Полная выдумка, скажу я вам, Карл Радек нисколечко нигде не сидел, его сразу шлепнули.

Не знаю, как насчет крыши, она крышевала жильцов шестого этажа; а наш-то полуподвал, помаленьку опускаясь, тяготея к топи блат, воспетой поэтом, превращался в нежилой фонд. Печи, которые я еще помнил топящимися, увеселяющими нас живым греющим игривым огнем, заглохли, умерли, превратились в, извините за новомодное выражение, инсталляции, батареи с топью блат не управлялись, сырость чахоточная поползла из видимых и невидимых щелей, а из неведомых подвалов ниже подвала, из тайных царств, полезли крысы. Крыс ничто не брало. То ли крысиный яд был бракованный, просроченный, то ли мы имели дело с мутантами, хававшими радиационные отходы потаенных городских НИИ, то ли крысиные инструктора переигрывали людских дератизаторов, но сыр из крысоловок и капканов пожирался хвостатыми бойцами невидимого фронта регулярно, жрали муку с гипсом да толченым стеклом почем зря, точно факиры, и хоть бы хны.

Лет двадцать, надевая все ордена, отец ходил по всевозможным инстанциям. Сестра вышла замуж, переехала к мужу, старший брат укатил на заработки на севера, я отслужил в армии, окончил институт, работал инженером в научно-исследовательском институте на Выборгской стороне и писал диссертацию. И тут, как управился я со вводной частью, нам внезапно дали смотровой, потому что дом наш предназначался на снос: северная стена, выходящая во двор, дала трещину, вставляемые днем в оконные рамы стекла ночью из-за перекоса в рамах лопались снова, несознательные забивали их фанерой, а один побогаче свой проем оконный кирпичом заложил; в парадной при входе поставили подпорки, и тут уж особо нервные лишились сна, всё ходили на лестницу слушать, как подпорки трещат, а перекрытия дышат. Даже мы, по правде говоря, при всей нашей невозмутимости дрогнули, ибо весь дом должен был неотвратимо рухнуть на нашу отдельную прадедушкину квартиру, кто бы нас тогда отрыл, спрашивается, эмчеэса еще не существовало, отрок Шойгу в Туве могильники копал в нашенских эрмитажных экспедициях у знаменитого Грача.

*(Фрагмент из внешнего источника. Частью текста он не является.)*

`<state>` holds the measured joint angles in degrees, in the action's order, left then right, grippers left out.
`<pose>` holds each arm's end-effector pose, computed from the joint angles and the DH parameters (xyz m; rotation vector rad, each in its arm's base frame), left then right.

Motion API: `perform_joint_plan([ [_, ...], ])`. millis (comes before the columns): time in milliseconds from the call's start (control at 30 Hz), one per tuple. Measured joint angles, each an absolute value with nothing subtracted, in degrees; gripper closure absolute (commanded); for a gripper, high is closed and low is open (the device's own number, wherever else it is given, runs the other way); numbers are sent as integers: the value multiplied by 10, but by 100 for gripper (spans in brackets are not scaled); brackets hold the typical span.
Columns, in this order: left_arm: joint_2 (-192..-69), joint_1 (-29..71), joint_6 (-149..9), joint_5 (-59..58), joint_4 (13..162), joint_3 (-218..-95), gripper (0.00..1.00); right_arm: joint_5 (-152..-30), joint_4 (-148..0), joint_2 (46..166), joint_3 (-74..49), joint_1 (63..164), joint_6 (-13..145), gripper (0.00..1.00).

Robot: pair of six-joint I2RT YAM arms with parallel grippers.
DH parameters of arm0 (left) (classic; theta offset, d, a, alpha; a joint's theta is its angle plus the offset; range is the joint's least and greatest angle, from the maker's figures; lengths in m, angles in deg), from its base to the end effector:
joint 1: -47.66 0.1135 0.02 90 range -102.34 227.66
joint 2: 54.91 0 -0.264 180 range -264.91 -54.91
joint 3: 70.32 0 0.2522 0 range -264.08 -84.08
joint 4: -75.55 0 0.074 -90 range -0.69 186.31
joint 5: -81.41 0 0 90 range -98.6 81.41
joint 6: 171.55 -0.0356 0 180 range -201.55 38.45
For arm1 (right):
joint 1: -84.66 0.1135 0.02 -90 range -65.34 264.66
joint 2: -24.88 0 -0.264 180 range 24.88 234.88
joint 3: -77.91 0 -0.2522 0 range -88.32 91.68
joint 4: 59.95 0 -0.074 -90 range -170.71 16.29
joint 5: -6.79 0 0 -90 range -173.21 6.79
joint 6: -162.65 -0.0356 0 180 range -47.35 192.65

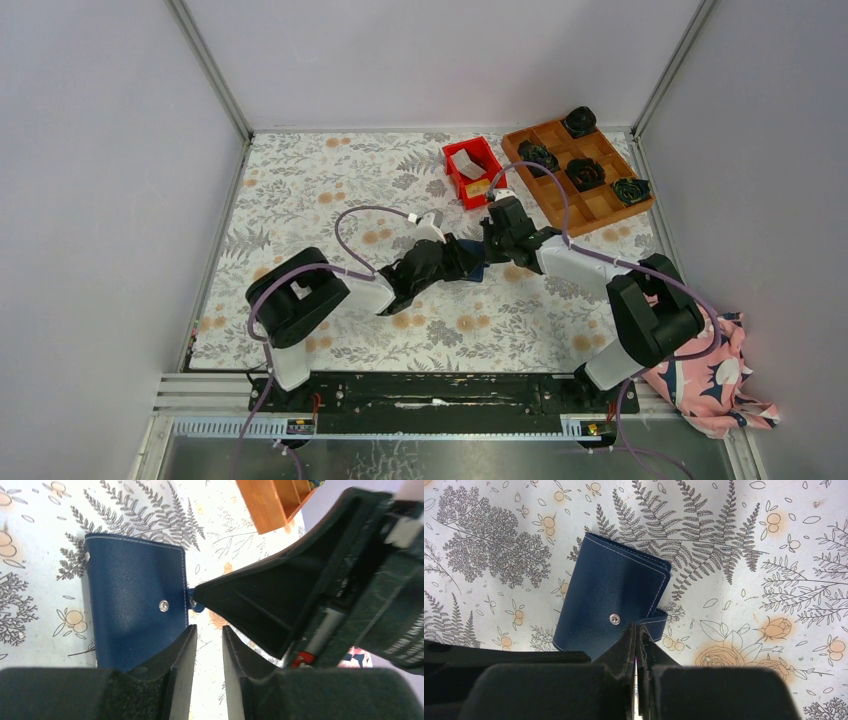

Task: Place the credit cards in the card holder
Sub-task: Close the card holder at the center of the board.

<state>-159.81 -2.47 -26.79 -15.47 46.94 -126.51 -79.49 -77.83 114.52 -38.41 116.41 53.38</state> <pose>0.2321 -0.2713 0.1415 -0.1715 2.0766 -1.0772 0.2768 0.1686 0.1912 -0.2243 2.3526 0.3644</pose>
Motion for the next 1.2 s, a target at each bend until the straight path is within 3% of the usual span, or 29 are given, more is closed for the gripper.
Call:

Но достаточно долго прожили мы, как камикадзе, пробыли натуральными смертниками, ожидавшими (особенно в часы ночных страхов, свойственных не только атеисту, но и всякому существу, к чьему лицу прикасаются волны космогонического темного океанариума) обрушения всей этажности дома на наши подвальные головушки.

Мы упрямствовали, упорствовали, отказываясь от предлагаемых нам кубатур, и переехали последними, когда всё уже было расселено, пусто, гулко и неосвещаемо. Семья наша не пожелала отправиться в Лесное, отвергла хрущобу на Средней Рогатке, полкоммуналки в Коломне; мы слыли неблагодарными свиньями, неодомашненными животными, не желавшими есть с руки, в этом мерещилась (и нам, и недовольным чиновникам) некая дурная бесконечность, неразрешимость, едва смягчаемая пролетарским происхождением и заслугами родителей.

Все изменилось осенним днем, прибежал отец, осмотревший только что предложенное очередное помещение неподалеку от канала Грибоедова на Д-вом переулке, и сказал:

— Переезжаем! Фатера как по заказу!

Намаялись при переезде и мы, и грузчики, и родня, и друзья-знакомые, таская вещи да старую мебель на пятый этаж по узкой крутой лестнице без лифта; зато дом был после капремонта, зато из кухонного оконца виден был купол Исаакия. Фатера оказалась четырехкомнатная с крохотулечной ванной, антресолью; мы торжествовали!

Шкафы уже устоялись на копытцах подкладных фанерок, абажуры со светильниками приняли в свои домишки обнаженные лампочки, занавески обрамили окна, предметы домашнего обихода, от книг до кастрюль, покинули тюки и коробки, а мы привыкли различать голоса дверного звонка и телефонного (фатера была, кроме всего прочего, — о, наслаждение! — телефонизирована, черный хвостатый с диском да трубкою гордо стоял на старой тумбочке в прихожей), когда брату взбрело заменить древний, доставшийся от прежних жильцов кухонный шкаф на пенал, купленный по случаю в известной всем ленинградцам мебельной комиссионке на Марата.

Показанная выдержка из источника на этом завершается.